(WHAT YOU HAVE TO DO)
Your answer must be an exact copy of the data below, minus any pictures.

(DATA SECTION)
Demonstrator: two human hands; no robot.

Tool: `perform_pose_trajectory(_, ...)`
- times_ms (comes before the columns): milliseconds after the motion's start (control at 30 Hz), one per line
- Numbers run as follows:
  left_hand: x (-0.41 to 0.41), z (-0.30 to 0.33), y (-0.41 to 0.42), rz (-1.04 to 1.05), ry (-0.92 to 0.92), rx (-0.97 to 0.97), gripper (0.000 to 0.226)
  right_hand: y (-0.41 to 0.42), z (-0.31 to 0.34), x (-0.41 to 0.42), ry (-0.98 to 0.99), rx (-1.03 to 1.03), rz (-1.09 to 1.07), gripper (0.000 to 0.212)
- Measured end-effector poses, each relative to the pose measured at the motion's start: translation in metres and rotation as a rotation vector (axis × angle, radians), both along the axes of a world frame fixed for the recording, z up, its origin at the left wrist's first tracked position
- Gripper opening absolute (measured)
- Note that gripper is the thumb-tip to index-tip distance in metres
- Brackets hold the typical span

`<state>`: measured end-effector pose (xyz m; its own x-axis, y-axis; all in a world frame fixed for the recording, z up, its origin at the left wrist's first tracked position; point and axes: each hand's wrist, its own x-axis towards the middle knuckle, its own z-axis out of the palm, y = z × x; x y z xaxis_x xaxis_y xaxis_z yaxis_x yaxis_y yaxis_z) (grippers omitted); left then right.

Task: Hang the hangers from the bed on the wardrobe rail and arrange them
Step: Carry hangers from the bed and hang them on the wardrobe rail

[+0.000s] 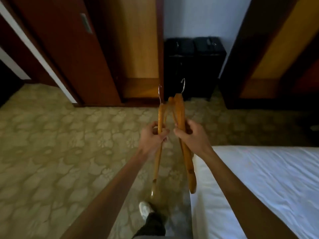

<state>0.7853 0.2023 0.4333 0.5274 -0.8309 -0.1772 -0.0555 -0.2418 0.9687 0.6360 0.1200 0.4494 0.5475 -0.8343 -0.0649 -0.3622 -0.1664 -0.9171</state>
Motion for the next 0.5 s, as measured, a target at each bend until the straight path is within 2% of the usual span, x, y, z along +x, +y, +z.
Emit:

(ANSWER SPACE)
Demonstrator: two human hands; no robot.

Tool: `perform_pose_trajectory(_, ...)`
- times_ms (comes before the columns): milliseconds after the motion's start (control at 30 Hz), one per line
- Numbers run as follows:
  left_hand: x (-0.41 to 0.41), z (-0.30 to 0.33), y (-0.41 to 0.42), rz (-1.04 to 1.05), ry (-0.92 to 0.92), rx (-0.97 to 0.97), gripper (0.000 to 0.226)
  right_hand: y (-0.41 to 0.42), z (-0.31 to 0.34), x (-0.41 to 0.42), ry (-0.98 to 0.99), rx (-1.03 to 1.03), rz (-1.09 to 1.07), gripper (0.000 to 0.212)
- Measured end-effector poses, each relative to the pose measured at the motion's start: translation in metres and rotation as a rotation vector (axis × angle, radians), both along the axes of a world frame fixed for the recording, z up, its origin at the left wrist's first tracked position
- Gripper opening absolute (measured)
- Note that gripper is the thumb-tip to index-tip distance in metres
- Brackets hold the typical span

`<state>`: measured end-effector pose (xyz m; its own x-axis, y-axis; all in a world frame fixed for the recording, z up, its origin at the left wrist's first tracked position; point and axes: each hand's wrist, its own x-axis towards the middle knuckle, its own z-axis out of the palm, y = z × x; x y z xaxis_x xaxis_y xaxis_z yaxis_x yaxis_y yaxis_z) (grippers omitted); left then right.

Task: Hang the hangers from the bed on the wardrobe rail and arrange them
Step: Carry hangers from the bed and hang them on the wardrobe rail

[+0.000s] 

<state>0.7853 0.2023 0.4333 0.5274 -0.8309 -0.1772 -0.0555 -0.2418 0.9687 0.6360 0.1200 0.4494 0.5475 -0.8343 -0.0649 -0.3622 -0.1664 -0.9171</state>
Motion for the next 0.5 s, as measured, a target at each bend until the straight path is within 2% of the usual span, x, y, z along +x, +y, +z.
Emit:

What this exercise required is now done.